Exact Software North America, Inc. v. Infocon, Inc.

479 F. Supp. 2d 702, 2006 U.S. Dist. LEXIS 87837, 2006 WL 3499992
CourtDistrict Court, N.D. Ohio
DecidedDecember 5, 2006
Docket3:03CV7183
StatusPublished
Cited by1 cases

This text of 479 F. Supp. 2d 702 (Exact Software North America, Inc. v. Infocon, Inc.) is published on Counsel Stack Legal Research, covering District Court, N.D. Ohio primary law. Counsel Stack provides free access to over 12 million legal documents including statutes, case law, regulations, and constitutions.

Bluebook
Exact Software North America, Inc. v. Infocon, Inc., 479 F. Supp. 2d 702, 2006 U.S. Dist. LEXIS 87837, 2006 WL 3499992 (N.D. Ohio 2006).

Opinion

ORDER

CARR, Chief Judge.

This case began as a collection action by the plaintiff, Exact Software North America, Inc. [ESNA], against the defendant, Infocon, Inc. ESNA claimed that Infocon owed monies to ESNA that Infocon had received from its customers.

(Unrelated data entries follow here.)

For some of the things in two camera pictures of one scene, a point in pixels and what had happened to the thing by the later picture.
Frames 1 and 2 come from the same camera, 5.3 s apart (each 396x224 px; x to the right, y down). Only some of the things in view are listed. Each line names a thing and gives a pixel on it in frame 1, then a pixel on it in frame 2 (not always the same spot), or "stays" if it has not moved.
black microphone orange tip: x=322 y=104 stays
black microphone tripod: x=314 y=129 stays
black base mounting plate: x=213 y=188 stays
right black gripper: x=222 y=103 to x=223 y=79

ESNA is a successor through merger to Macóla, Inc., a Marion, Ohio, producer of software.

Infocon, which had been a “reseller” [i.e., distributor] of software produced by Macóla, counterclaimed, alleging: 1) breach of contract; 2) fraud; and 3) intentional interference with contract.

Pending is Infocon’s Motion for Entry of Default Judgement Pursuant to Fed. R.Civ.P. 37(b) [Doc. 141] as to ESNA’s complaint and Infocon’s counterclaims. 1 Infocon bases its motion on ESNA’s persistent and protracted failures to comply with its discovery obligations and this court’s orders relating to those obligations.

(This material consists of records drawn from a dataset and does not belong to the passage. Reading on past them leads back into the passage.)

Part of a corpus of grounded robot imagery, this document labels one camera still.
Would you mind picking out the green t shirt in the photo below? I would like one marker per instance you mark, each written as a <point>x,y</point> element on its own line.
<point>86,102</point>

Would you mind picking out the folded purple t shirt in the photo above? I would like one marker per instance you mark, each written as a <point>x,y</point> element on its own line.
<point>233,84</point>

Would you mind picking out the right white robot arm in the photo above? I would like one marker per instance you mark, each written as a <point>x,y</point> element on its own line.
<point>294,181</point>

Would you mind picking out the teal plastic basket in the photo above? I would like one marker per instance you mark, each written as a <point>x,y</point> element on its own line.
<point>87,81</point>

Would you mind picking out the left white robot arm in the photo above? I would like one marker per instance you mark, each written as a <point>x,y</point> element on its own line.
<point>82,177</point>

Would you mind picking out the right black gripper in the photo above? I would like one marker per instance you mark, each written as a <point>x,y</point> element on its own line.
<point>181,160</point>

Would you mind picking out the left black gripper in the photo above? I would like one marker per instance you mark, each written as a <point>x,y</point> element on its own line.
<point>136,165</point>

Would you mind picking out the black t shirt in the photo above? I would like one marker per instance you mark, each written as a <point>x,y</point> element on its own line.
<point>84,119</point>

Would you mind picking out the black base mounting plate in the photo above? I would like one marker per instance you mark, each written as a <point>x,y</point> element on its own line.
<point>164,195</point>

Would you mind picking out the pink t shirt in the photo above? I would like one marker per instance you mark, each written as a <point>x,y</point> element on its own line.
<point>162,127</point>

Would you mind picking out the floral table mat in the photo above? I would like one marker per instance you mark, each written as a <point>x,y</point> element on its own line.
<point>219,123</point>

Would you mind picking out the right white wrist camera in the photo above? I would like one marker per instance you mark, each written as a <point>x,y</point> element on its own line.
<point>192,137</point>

For the reasons that follow, I conclude that, due to ESNA’s persistent and egregious noncompliance with a series of discovery orders, sanctions are fully warranted. But, as I cannot presently ascertain where the fault for that noncompliance lies as between ESNA and its now former counsel, 2 and thus on whom sanctions for noncompliance should be placed, ESNA will be granted leave to show cause why *704 the relief sought should not be imposed against it.

Background

During the years of its business relationship with Macóla, Infocon developed a customer base that generated income in two stages. First, Infocon would provide software to its customers; then it would enter into “maintenance” agreements with the customers. Under those agreements, the customers would prepay for periodic upgrades to the software and any maintenance and service that might be required during the term of the agreements.

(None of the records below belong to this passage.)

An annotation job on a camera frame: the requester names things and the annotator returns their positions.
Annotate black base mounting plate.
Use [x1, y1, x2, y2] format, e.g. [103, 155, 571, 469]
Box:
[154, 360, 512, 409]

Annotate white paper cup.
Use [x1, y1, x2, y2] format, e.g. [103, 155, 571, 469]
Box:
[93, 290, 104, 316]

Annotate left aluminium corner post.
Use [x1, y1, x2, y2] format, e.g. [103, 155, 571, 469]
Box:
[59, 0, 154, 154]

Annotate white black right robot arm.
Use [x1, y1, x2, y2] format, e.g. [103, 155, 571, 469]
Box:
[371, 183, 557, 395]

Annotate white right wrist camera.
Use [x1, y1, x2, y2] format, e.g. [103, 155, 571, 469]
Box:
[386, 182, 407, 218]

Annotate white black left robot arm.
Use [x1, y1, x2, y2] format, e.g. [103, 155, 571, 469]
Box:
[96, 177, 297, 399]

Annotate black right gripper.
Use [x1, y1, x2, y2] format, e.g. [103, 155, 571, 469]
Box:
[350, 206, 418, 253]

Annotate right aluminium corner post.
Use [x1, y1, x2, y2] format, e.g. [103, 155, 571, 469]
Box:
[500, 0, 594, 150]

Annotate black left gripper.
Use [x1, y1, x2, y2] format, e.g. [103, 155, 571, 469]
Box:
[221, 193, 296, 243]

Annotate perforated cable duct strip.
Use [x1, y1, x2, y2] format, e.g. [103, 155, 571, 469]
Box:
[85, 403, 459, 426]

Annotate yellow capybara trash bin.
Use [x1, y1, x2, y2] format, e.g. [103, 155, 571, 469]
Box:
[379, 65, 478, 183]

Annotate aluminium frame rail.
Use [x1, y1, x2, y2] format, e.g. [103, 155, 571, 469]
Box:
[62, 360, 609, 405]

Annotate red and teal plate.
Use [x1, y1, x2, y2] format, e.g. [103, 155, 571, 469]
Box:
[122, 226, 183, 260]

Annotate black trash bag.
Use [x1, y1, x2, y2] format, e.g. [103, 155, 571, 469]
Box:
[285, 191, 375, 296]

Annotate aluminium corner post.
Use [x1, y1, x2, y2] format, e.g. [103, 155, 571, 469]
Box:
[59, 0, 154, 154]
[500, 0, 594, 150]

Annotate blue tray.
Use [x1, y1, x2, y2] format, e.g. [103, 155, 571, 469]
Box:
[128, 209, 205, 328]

Infocon, in turn, was contractually obligated to pay Macóla a portion of the fees it was receiving from its customers.

Continued availability from Macóla of software upgrades was crucial to Infocon’s ability to maintain its customer base and income.

ESNA is affiliated with a Dutch company, Exact Holding NY [Exact], which acquired Macóla [and transformed it into ESNA] through a “reverse merger.” According to Infocon’s countercomplaint, it received assurances that ESNA would continue to provide it with software upgrades, thereby enabling Infocon to continue to service its customers and generate income.

The complaint alleges that ESNA did not fulfill its obligations to provide products for Infocon to supply to its customers. For a period of time, Infocon continued, however, to receive advance maintenance fees from its customers.

Not having the upgrades it claims it had been promised, and thus not being able to perform on its obligations under the maintenance agreements with its customers, In-focon stopped collecting maintenance fees and otherwise ended its relations with its customers, at least insofar as those relations involved Macola/ESNA software. In addition to alleging fraud in ESNA’s original assurances that it would provide upgrades and breach of contract against ESNA, Infocon alleges that ESNA tor-tiously interfered with its contractual relations with its customers, and, as well, that ESNA ultimately took over Infocon’s former customers.

ESNA brought its collection action for unremitted maintenance fees in the Marion County, Ohio, Court of Common Pleas. Infocon removed the suit to this court. At a scheduling conference on July 28, 2003, the parties were given nine months to conduct discovery. Trial, which was to follow summary judgment motion practice, was set for October 5, 2004. 3

The scheduling order included the following boilerplate directive:

No motion to compel may be filed unless the parties, as required by Local Rule 37. 1, have undertaken in good faith to resolve discovery disputes, and, if unable to do so, have contacted the court with a request for judicial resolution.

[Doc. 21],

This mandate, which expands upon and implements the purpose of Fed.R.Civ.P. 37(a)(1)(A), 4 is designed to reduce, if not nearly eliminate the delays commonly resulting from discovery disputes.

*705 I have followed the practice of requiring the parties to contact me forthwith with discovery problems for about twenty-five years. In all but the most rare of instances, this method of informally resolving discovery disputes has successfully reduced delay, expense, inconvenience, and uncertainty for the parties. This method also has significantly reduced the judicial time and effort that otherwise would have been expended adjudicating formal motions to compel.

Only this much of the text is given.